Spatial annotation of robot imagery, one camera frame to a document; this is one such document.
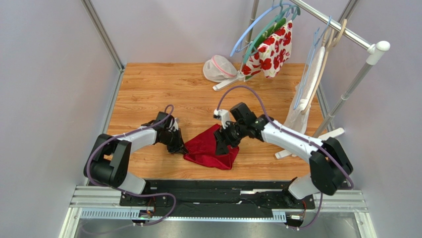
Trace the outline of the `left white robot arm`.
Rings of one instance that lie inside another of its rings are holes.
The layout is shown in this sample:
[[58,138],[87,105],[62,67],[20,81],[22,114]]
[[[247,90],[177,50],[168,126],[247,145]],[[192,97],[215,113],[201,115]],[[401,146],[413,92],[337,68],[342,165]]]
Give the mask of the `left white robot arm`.
[[170,154],[188,152],[176,119],[171,114],[159,112],[155,120],[134,131],[116,136],[99,135],[85,164],[84,176],[98,186],[142,194],[147,182],[128,171],[130,156],[157,143],[166,145]]

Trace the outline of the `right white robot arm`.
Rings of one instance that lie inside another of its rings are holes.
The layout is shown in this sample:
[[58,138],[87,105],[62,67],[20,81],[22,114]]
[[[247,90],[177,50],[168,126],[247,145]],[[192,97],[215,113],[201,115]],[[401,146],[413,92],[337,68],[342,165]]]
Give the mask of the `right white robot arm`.
[[216,155],[228,154],[230,148],[236,148],[243,138],[249,137],[283,148],[309,164],[310,173],[292,179],[283,190],[284,197],[291,200],[319,192],[333,195],[353,171],[336,138],[321,140],[306,136],[265,114],[257,117],[245,103],[238,103],[229,111],[216,109],[213,117],[221,121],[214,132]]

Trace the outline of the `dark red cloth napkin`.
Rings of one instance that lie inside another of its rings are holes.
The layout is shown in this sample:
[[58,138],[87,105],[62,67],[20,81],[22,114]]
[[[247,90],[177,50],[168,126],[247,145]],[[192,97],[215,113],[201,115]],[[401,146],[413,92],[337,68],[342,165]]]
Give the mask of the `dark red cloth napkin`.
[[183,159],[209,168],[231,170],[240,148],[228,147],[229,153],[216,155],[216,140],[214,132],[220,125],[215,124],[185,143],[188,153]]

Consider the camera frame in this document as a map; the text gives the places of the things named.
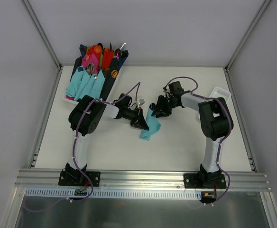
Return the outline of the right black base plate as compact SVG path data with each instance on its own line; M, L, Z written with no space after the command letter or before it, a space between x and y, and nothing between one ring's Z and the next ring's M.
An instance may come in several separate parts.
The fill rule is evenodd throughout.
M226 189L225 176L221 174L219 178L211 181L202 182L197 173L185 173L183 175L184 186L186 189Z

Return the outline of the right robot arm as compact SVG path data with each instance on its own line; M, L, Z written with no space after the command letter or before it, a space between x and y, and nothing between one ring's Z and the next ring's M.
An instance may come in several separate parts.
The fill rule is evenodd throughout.
M200 116L201 130L206 137L203 162L196 174L184 174L186 189L226 189L226 181L221 168L221 152L224 141L234 128L233 120L223 97L213 98L185 91L180 82L168 85L165 95L160 95L152 104L152 115L168 117L176 107L190 108Z

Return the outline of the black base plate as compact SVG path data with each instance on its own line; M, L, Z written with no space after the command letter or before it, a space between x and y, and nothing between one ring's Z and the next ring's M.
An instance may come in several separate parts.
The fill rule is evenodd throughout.
M101 180L101 173L99 171L85 171L84 173L87 177L89 177L94 187L99 187ZM83 187L86 183L88 183L88 186L91 186L88 179L78 170L76 170L75 173L72 174L69 174L67 171L62 170L58 180L59 186Z
M202 182L197 173L185 173L183 175L184 186L186 189L226 189L225 176L221 174L219 178L211 181Z

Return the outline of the orange rolled napkin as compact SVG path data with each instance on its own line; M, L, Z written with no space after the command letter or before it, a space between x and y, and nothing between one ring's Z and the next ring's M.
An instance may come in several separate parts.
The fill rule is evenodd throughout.
M102 45L93 45L87 48L87 55L100 55L102 53L103 47Z

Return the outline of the aluminium mounting rail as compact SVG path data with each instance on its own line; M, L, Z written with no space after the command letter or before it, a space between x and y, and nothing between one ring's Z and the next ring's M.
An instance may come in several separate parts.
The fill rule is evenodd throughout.
M110 171L99 170L99 189L121 190L184 190L189 179L184 171ZM21 169L16 187L58 187L65 181L60 169ZM230 172L230 191L271 192L266 174L259 172Z

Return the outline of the small white utensil tray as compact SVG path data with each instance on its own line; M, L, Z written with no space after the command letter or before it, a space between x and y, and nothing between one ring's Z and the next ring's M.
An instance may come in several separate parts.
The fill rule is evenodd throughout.
M210 93L209 97L212 98L224 98L225 102L228 102L231 99L231 93L228 90L224 90L220 87L215 87Z

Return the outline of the teal rolled napkin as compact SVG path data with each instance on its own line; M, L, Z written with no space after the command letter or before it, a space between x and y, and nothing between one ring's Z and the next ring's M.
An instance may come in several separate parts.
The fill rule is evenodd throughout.
M83 89L85 88L85 86L88 84L90 77L91 76L84 70L82 80L79 83L78 89L74 97L75 100L78 100L80 98L80 95Z
M74 74L72 75L69 86L66 89L66 96L68 97L68 99L75 100L75 96L81 84L83 74L84 74L84 67L79 66L75 70Z
M92 98L100 98L104 82L105 82L105 76L103 74L103 71L100 70L90 92L90 96Z
M97 76L96 74L92 74L92 75L85 75L84 76L84 87L82 90L82 93L80 95L80 98L82 99L84 96L86 95L90 95L92 88L94 86L95 83L95 76Z

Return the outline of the large white basket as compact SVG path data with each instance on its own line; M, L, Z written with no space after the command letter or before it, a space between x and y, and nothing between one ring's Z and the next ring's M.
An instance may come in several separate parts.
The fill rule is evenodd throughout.
M82 57L78 57L75 60L63 100L76 105L85 95L102 99L110 97L118 81L119 72L127 58L113 58L109 68L91 74L82 65L82 59Z

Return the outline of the pink rolled napkin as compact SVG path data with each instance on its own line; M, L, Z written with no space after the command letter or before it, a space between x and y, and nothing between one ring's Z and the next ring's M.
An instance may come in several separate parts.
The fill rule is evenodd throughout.
M95 54L91 54L91 55L86 54L82 58L81 66L83 66L86 69L89 65L92 66L92 74L97 74L98 68L99 68L99 60Z

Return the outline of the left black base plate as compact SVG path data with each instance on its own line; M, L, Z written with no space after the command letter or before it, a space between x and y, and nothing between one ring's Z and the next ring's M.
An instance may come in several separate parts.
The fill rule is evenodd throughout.
M89 177L94 187L99 187L101 180L101 173L99 171L85 171L84 173L87 177ZM59 186L83 187L86 183L88 183L88 186L91 186L88 179L78 170L76 170L75 173L72 174L69 174L67 171L62 170L58 180Z

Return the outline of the red rolled napkin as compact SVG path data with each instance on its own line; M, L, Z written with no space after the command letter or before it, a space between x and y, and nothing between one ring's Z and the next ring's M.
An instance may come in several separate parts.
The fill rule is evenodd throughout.
M106 70L107 68L109 68L112 58L113 58L113 51L109 47L106 47L103 51L102 66L101 66L102 70Z

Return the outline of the dark navy rolled napkin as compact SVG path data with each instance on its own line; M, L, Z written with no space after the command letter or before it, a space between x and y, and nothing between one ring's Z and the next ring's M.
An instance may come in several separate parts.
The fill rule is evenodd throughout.
M109 93L111 91L111 88L115 82L116 78L112 76L112 72L114 70L117 70L118 63L119 63L119 60L117 58L113 58L111 60L109 68L105 70L105 82L100 95L100 98L102 98L103 100L107 100Z

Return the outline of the black spoon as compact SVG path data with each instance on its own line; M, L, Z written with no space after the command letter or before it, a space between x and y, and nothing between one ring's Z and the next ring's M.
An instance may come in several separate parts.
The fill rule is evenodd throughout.
M155 103L151 103L150 106L149 106L149 109L154 111L156 108L156 104Z

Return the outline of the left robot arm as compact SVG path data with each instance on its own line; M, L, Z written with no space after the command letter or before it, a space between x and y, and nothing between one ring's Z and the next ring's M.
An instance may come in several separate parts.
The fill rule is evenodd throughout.
M131 109L132 97L121 94L113 103L92 98L88 95L76 105L68 117L73 131L72 155L60 172L60 186L94 186L100 184L99 171L87 171L87 151L91 134L96 130L103 116L112 119L127 119L131 127L148 130L148 124L143 116L143 110L137 106Z

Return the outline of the teal paper napkin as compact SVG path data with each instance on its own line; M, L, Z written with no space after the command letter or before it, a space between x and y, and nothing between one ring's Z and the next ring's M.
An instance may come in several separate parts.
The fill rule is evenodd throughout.
M149 130L141 131L141 135L139 138L142 140L149 141L151 136L158 133L159 130L161 129L161 123L155 116L152 116L152 114L153 114L153 110L149 108L147 113L147 118L146 118L146 123L149 127Z

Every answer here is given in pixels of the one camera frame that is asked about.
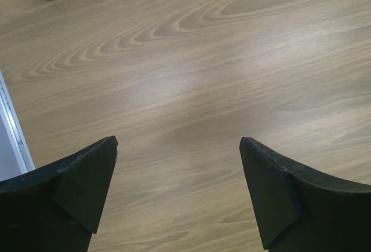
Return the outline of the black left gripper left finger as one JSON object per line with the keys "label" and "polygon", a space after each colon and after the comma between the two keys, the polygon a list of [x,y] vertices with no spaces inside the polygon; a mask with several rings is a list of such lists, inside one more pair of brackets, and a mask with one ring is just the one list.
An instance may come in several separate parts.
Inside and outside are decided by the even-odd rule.
{"label": "black left gripper left finger", "polygon": [[87,251],[117,160],[115,136],[1,181],[1,251]]}

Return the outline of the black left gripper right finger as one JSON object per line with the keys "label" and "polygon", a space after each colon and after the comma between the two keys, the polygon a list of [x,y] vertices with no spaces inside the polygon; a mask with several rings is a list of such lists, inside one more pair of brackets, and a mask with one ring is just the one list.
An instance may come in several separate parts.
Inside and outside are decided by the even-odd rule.
{"label": "black left gripper right finger", "polygon": [[368,184],[313,169],[251,137],[239,150],[265,250],[370,250]]}

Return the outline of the aluminium table frame rail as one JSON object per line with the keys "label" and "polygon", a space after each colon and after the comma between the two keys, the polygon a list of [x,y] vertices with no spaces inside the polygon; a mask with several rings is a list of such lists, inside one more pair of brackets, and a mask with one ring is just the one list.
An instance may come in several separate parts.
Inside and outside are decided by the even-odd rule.
{"label": "aluminium table frame rail", "polygon": [[8,88],[1,77],[1,181],[35,170]]}

**INSTRUCTIONS TO FOLLOW:** Determine how many lines in the listing hold the word "document". Give only that figure.

**WORKED SOLUTION:** 2